PROBLEM STATEMENT: Print the data that follows, exactly and completely.

DATA PROVIDED:
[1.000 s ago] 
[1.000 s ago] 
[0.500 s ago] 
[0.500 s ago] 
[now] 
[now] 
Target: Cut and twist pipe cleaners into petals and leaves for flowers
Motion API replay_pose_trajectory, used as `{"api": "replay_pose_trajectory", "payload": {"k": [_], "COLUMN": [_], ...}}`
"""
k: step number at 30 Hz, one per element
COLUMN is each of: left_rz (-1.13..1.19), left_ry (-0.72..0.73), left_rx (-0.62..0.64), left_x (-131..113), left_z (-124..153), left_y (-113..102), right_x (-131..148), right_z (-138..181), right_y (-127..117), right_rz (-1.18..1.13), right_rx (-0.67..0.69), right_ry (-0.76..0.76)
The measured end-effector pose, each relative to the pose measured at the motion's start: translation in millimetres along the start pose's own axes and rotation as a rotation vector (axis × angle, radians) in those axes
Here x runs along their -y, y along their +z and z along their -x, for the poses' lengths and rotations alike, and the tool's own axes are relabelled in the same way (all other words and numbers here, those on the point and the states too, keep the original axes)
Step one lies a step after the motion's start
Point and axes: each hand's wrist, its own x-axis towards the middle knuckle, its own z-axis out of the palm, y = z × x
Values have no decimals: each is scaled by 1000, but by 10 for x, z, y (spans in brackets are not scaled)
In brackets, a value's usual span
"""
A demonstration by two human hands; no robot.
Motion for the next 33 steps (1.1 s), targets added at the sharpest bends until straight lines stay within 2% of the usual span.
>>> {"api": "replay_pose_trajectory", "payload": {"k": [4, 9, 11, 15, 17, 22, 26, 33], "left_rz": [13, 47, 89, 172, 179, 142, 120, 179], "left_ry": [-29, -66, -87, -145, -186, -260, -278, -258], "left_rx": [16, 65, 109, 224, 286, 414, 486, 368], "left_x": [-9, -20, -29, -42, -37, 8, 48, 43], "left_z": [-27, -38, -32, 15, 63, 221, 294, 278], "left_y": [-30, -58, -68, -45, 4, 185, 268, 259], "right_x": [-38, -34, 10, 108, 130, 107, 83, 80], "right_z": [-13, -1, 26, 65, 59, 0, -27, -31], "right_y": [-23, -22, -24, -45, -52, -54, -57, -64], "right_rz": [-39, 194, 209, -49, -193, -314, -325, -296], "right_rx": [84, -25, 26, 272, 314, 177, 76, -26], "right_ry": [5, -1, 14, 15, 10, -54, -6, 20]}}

ANSWER BOX:
[1.000 s ago] 
[1.000 s ago] 
[0.500 s ago] 
[0.500 s ago] 
[now] 
[now] 
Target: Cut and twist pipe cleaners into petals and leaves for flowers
Motion API replay_pose_trajectory, used as `{"api": "replay_pose_trajectory", "payload": {"k": [_], "COLUMN": [_], ...}}`
"""
k: step number at 30 Hz, one per element
COLUMN is each of: left_rz (-1.13..1.19), left_ry (-0.72..0.73), left_rx (-0.62..0.64), left_x (-131..113), left_z (-124..153), left_y (-113..102), right_x (-131..148), right_z (-138..181), right_y (-127..117), right_rz (-1.18..1.13), right_rx (-0.67..0.69), right_ry (-0.76..0.76)
The measured end-effector pose, each relative to the pose measured at the motion's start: translation in millimetres along the start pose's own axes and rotation as a rotation vector (axis × angle, radians) in those axes
Here x runs along their -y, y along their +z and z along their -x, for the poses' lengths and rotations alike, and the tool's own axes are relabelled in the same way (all other words and numbers here, those on the point and the states too, keep the original axes)
Step one lies a step after the motion's start
Point and axes: each hand's wrist, its own x-axis towards the middle knuckle, its own z-axis out of the palm, y = z × x
Values have no decimals: each is scaled by 1000, but by 10 for x, z, y (spans in brackets are not scaled)
In brackets, a value's usual span
"""
A demonstration by two human hands; no robot.
Motion for the next 33 steps (1.1 s), targets added at the sharpest bends until straight lines stay within 2% of the usual span.
>>> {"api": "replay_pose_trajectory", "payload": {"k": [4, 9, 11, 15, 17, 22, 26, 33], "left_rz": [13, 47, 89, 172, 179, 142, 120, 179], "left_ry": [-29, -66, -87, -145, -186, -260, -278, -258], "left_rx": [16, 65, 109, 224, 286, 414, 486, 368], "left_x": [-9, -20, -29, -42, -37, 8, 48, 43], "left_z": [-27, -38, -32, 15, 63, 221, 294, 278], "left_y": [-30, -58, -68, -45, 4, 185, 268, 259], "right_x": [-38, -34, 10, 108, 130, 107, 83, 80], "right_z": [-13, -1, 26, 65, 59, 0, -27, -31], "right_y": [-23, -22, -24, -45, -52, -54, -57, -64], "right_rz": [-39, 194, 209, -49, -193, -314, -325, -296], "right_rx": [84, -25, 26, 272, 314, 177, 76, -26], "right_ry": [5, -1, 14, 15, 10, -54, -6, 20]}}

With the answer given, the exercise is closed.